LinkedIn not long ago released the LinkedIn Fairness Toolkit (LiFT), a software library aimed at enabling the measurement of fairness in AI and machine learning workflows. The company says LiFT can be deployed during training and scoring to measure biases in training data sets, and to evaluate notions of fairness for models while detecting differences in their performance across subgroups.

To date, LinkedIn says it has applied LiFT internally to measure the fairness metrics of training data sets for models prior to their training. In the future, the company plans to increase the number of pipelines where it’s measuring and mitigating bias on an ongoing basis through deeper integration of LiFT.

Rounding out the list of high-profile safety tools is IBM’s AI Fairness 360 toolkit, which contains a library of algorithms, code, and tutorials that demonstrate ways to implement bias detection in models. The toolkit recommends adjustments — such as algorithmic tweaks or counterbalancing data — that might lessen their impact, explaining which factors influenced a given machine learning model’s decision as well as its overall accuracy, performance, fairness, and lineage.

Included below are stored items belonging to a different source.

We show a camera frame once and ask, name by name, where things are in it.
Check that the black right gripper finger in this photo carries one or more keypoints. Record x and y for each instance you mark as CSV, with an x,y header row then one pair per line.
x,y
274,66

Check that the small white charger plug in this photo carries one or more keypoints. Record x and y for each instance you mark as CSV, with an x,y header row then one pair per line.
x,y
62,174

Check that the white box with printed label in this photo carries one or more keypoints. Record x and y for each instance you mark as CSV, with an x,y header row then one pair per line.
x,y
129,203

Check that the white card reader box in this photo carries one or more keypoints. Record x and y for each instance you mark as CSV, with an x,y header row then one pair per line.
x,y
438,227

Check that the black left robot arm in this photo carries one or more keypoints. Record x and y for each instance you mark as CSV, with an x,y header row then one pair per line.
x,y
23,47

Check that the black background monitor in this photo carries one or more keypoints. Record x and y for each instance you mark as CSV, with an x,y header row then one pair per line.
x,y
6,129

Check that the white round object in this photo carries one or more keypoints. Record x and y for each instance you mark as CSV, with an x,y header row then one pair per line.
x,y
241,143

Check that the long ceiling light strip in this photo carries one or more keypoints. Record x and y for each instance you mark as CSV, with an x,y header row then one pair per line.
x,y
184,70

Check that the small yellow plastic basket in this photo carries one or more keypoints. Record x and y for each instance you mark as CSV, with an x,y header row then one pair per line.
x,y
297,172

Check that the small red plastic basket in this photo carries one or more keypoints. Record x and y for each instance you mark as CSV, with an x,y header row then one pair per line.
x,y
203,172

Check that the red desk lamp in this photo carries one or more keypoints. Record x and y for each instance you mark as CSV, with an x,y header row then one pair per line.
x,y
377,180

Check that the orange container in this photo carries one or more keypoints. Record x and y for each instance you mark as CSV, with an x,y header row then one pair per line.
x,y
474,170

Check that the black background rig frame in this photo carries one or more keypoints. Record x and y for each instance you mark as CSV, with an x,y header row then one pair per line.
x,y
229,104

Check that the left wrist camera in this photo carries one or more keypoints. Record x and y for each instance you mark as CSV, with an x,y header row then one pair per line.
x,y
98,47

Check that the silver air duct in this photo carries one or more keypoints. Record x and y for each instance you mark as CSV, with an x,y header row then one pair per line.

A more recent addition to the scene is a dataset and tool for detecting demographic bias in voice and speech recognition apps. The Artie Bias Corpus (ABC), which consists of audio files along with their transcriptions, aims to diagnose and mitigate the impact of factors like age, gender, and accent in voice recognition systems. AI startup Pymetrics’ Audit AI, which was also recently launched, is designed to determine whether a specific statistic or trait fed into an algorithm is being favored or disadvantaged at a statistically significant, systematic rate that leads to adverse impact on people underrepresented in a dataset.

Steps in the right direction

Not all safety tools are created equal. Some aren’t being maintained or lack documentation, and there’s a limit to the degree that they can remediate potential harm. Still, adopting these tools in the enterprise can instill a sense of trust among both external and internal stakeholders.

study by Capgemini found that customers and employees will reward organizations that practice ethical AI with greater loyalty, more business, and even a willingness to advocate for them — and in turn, punish those that don’t. The study suggests that there’s both reputational risk and a direct impact on the bottom line for companies that don’t approach the issue thoughtfully.

Moreover, an overwhelming majority of Americans — 82% —  believe that AI should be carefully managed, comparable to survey results from European Union respondents, according to a 2019 report from the Center for the Governance of AI. This suggests a clear mandate for businesses to exercise the responsible and fair deployment of AI, using whatever tools are necessary to achieve this objective.